TRY IT:
Only lines holding the string "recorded" are wanted; copy each one from the material.

COLLECTED DATA:
───

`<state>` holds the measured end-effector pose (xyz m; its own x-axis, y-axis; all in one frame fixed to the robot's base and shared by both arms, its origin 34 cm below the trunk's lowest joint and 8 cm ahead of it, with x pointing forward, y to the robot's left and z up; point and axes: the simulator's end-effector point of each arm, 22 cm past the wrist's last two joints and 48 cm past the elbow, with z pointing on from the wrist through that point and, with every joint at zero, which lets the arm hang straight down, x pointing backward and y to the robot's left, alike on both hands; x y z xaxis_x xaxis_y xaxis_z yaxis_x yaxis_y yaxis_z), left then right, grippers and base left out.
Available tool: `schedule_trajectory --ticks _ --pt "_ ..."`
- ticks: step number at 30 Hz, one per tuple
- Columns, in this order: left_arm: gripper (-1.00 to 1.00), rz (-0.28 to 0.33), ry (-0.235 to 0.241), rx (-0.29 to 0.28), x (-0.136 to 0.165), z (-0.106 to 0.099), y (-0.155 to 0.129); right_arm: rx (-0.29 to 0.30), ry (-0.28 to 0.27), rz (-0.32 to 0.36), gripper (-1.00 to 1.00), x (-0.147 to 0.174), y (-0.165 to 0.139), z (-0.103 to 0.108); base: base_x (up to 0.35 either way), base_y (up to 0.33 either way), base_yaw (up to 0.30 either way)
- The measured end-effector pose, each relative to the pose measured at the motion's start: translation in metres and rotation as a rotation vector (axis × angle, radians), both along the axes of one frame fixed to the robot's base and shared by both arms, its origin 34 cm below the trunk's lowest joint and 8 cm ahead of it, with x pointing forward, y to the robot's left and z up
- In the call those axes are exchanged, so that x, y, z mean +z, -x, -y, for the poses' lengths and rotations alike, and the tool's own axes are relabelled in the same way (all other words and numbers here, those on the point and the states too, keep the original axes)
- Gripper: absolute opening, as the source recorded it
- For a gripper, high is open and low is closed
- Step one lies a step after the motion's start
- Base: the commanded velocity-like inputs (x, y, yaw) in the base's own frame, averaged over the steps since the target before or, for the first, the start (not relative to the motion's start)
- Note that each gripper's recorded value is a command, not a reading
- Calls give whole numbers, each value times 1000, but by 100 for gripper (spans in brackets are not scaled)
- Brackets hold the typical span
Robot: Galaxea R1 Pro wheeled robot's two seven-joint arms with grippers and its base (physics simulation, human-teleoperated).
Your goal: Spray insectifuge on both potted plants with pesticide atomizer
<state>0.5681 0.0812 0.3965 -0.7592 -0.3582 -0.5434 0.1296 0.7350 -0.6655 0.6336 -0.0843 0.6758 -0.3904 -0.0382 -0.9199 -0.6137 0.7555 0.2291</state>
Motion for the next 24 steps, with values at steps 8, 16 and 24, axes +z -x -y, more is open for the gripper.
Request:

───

WRITTEN SOLUTION:
- Gripper: absolute opening, as the source recorded it
- Note that each gripper's recorded value is a command, not a reading

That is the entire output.